I think there's a way they can start to improve on this. The first step is realizing this is an actual problem. Because it is. This is a weak football team in the cold. Having a quarterback who grew up in Hawaii and played college ball in Alabama doesn't exactly help. But you can help him and your pathetic defense who's too cold to do the thing they are there to do. Here are a few free consultant suggestions from your neighborhood fun sports stat blogger:

- Cold plunge tubs at practice. Dip in for 30 seconds at a nice 43 degrees or so between drills. Yes, take off your pads and clothes first. I did about a minute a while back at my friends to cure a hangover and let me tell you - it's amazing. After you get out that is. 

- Rent a liquor store freezer to practice in. Gonna be a tight squeeze, but you gotta get the blood acclimated somehow. Maybe just do tackling drills in there. 

- Try being… not a bunch of wimps 

Sad Stat #3 - Justin Tucker has the most missed kicks of 2024 through Week 13

A team like Baltimore that has legitimate Super Bowl aspirations just can't let this problem linger. Justin Tucker is done. At least for this season. Yips, injury, old, I don't know what's going on, but as a Bears fan who tweets a GIF of a cat going through PTSD every time I hear a ball hit a goal post, trust me when I say this will come back to bite you in the playoffs. This doesn't necessarily mean cutting Tucker if you think whatever is going on is transitory. But when there's dudes out there selling bricks that can come in and kick 50+, you can't pretend this isn't a problem. 

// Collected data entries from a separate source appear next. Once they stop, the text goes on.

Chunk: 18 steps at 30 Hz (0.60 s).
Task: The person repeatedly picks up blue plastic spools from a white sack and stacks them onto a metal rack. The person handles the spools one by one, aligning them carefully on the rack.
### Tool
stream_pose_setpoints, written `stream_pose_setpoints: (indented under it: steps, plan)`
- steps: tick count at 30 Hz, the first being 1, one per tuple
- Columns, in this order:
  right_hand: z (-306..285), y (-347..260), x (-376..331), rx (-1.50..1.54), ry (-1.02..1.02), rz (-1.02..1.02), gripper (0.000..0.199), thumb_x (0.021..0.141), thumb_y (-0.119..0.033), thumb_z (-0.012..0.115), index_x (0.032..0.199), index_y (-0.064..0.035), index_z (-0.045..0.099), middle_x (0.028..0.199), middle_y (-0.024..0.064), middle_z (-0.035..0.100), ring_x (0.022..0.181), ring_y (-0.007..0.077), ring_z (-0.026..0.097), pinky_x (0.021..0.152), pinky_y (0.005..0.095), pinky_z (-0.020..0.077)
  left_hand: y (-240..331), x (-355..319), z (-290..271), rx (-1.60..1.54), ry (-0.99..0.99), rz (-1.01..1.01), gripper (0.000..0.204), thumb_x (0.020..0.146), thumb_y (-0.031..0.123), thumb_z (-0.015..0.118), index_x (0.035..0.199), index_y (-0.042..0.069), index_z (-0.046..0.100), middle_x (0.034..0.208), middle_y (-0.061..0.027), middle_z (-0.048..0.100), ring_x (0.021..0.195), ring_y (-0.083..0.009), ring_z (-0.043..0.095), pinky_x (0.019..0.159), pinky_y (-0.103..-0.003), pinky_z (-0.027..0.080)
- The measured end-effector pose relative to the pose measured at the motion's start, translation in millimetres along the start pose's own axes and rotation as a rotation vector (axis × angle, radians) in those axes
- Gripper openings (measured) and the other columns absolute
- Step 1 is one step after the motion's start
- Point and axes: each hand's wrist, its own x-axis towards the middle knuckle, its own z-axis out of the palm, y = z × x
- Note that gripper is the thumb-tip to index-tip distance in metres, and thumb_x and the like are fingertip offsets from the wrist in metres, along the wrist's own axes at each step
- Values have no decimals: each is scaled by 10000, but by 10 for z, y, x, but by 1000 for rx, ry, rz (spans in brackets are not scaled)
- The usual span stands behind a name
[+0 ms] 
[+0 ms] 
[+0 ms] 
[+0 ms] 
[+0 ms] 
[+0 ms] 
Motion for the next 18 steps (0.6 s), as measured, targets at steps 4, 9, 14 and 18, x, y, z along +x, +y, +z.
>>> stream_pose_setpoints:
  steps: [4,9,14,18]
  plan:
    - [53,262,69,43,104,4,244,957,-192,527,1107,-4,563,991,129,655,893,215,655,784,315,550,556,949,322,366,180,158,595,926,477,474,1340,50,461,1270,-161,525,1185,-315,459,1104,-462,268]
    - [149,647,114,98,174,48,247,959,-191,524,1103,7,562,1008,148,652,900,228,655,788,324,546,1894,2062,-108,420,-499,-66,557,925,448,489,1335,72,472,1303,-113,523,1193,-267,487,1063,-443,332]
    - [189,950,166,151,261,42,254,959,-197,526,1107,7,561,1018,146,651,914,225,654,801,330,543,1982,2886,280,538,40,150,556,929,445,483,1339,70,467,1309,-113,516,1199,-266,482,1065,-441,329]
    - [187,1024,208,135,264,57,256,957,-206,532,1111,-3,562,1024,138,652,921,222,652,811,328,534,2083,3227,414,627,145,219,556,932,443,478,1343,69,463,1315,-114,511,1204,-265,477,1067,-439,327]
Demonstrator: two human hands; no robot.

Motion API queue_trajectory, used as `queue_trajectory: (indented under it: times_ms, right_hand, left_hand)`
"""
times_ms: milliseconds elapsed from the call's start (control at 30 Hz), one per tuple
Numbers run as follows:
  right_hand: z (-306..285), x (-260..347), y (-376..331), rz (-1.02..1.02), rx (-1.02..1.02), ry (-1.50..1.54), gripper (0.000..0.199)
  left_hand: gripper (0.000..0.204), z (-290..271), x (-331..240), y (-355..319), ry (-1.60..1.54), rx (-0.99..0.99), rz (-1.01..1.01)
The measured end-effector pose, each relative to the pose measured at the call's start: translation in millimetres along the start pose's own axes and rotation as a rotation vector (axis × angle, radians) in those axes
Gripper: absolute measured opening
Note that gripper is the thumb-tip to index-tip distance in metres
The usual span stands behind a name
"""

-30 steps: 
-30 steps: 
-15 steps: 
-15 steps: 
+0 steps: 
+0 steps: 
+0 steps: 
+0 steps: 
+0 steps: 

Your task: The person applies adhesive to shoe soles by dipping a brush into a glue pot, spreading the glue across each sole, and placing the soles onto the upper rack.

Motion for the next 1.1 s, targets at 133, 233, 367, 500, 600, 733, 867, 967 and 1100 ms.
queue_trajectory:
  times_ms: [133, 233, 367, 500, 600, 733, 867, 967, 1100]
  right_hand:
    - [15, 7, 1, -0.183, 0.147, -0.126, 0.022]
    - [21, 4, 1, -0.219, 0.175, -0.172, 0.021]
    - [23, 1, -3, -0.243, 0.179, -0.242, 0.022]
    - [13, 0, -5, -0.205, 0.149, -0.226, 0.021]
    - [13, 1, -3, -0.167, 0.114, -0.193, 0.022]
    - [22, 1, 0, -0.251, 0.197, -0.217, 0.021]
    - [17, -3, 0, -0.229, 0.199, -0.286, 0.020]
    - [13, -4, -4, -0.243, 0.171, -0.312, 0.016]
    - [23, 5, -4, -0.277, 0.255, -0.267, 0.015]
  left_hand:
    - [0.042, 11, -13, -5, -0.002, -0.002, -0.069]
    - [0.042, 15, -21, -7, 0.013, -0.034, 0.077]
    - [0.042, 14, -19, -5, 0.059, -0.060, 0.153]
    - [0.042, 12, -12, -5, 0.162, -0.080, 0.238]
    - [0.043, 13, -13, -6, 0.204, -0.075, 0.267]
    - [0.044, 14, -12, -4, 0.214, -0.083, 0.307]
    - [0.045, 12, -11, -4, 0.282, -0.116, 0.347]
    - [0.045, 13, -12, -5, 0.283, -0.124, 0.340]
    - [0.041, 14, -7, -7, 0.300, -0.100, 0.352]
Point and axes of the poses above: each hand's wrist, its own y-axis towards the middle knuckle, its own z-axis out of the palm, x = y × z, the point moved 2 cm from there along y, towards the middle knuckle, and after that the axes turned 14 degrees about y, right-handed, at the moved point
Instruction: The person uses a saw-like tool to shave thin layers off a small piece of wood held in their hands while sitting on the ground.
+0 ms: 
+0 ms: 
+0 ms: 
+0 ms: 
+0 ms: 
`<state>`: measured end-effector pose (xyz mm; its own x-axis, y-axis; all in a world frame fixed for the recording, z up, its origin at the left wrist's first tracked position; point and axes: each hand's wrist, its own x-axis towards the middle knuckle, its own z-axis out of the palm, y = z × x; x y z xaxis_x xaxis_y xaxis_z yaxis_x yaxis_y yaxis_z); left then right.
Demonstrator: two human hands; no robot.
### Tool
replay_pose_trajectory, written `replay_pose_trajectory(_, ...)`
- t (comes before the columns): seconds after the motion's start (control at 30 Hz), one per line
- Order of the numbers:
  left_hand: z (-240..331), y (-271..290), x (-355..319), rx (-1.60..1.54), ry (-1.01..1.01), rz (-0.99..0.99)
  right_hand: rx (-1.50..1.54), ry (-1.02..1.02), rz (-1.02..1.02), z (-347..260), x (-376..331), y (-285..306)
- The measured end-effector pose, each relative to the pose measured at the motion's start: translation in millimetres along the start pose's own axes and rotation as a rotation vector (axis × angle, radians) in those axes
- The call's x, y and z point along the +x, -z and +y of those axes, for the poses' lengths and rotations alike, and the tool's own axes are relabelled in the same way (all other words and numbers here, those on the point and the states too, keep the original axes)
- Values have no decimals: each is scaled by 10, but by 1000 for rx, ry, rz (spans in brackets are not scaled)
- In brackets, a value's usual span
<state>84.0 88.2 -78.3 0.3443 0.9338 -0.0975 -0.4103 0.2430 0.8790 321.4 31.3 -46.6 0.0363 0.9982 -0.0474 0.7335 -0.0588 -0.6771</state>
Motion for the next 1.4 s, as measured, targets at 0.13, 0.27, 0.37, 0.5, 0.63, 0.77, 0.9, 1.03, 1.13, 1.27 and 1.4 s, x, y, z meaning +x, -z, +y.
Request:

Sad Stat #4 - Leonard Williams set the NFL record for longest interception return (92 yards) for a touchdown by a defender 300+ lbs.

Elsa. Getty Images.

For the record this is sad for the Jets who let this happen. But how about it? Let's run some rumblin', bumblin' big man on the run stats! No player has a longer interception than our guy yesterday knocking off this 1999 legend Dan "Big Daddy" Wilkinson:

Classic Berman Boomer! 340 lbs., this guy. Not Boomer. Dan. 

But that's not the longest touchdown by a trey 100. Check out Mike Patterson ripping a hole through time and space to take the ball 98 yards to the house in a clip so grainy and terrible it makes the Zapruder film look like 8K UHD. 

Then you have Gabe Wilkins for the Packers in 1997 taking one 77-yards to the house followed by a few others at 66-yards (Bernard Wilson in 1997, Jerry Ball in 1996, and Shaun Rogers in 2007). 

Honorable to Sam Hubbard of the Steelers who took a 98-yard fumble to the house vs the Bengals in the 2022 Playoffs. But at just 265, he doesn't officially qualify as a trey 100.

Bonus sad fan for you all Jets fans:

Sad Stat #5 - For every Bengals offensive touchdown, there is an equal and opposite defensive touchdown

Icon Sportswire. Getty Images.

As Newton once said. So here's the thing. I noticed Sunday that every time the Bengals scored, the Steelers inevitably scored right after. The first three touchdowns the Bengals scored were answered with touchdowns by the Steelers Sunday. It's not a perfect science, but I think we can all agree the Bengals might have the worst defense imaginable. 

For this stat, I looked up how many times teams either A) allowed a touchdown the immediate drive following scoring a touchdown or B) scored a touchdown after giving up a touchdown. For every action…you get it. 

The Bengals scored 29 touchdowns this season. They've done so meeting either A or B an astounding 29 of those times. 14 on the drive after they scored and 15 after being scored upon. Washington is next with 26 followed by Baltimore with 21. These Bengals are just barely ever able to consolidate a break. 

Of all the sad fandoms out there, I think the Bengals might have a good claim for being the saddest. This is Joe Burrow's prime. It's not fading yet, but it's being wasted. Every MVP caliber touchdown pass or drive he puts together is going to be meaningless. Even that incredible touchdown drive in the Chargers game to bring them all the way back. While other sad fandoms are starving for something while left in the desert with no hope, Bengals fans are being starved in an open cage hanging in the center of a Brazilian steakhouse. I wouldn't wish this on anyone. Starved of food and extracted of every fluid in every gland through Pavlovian torture.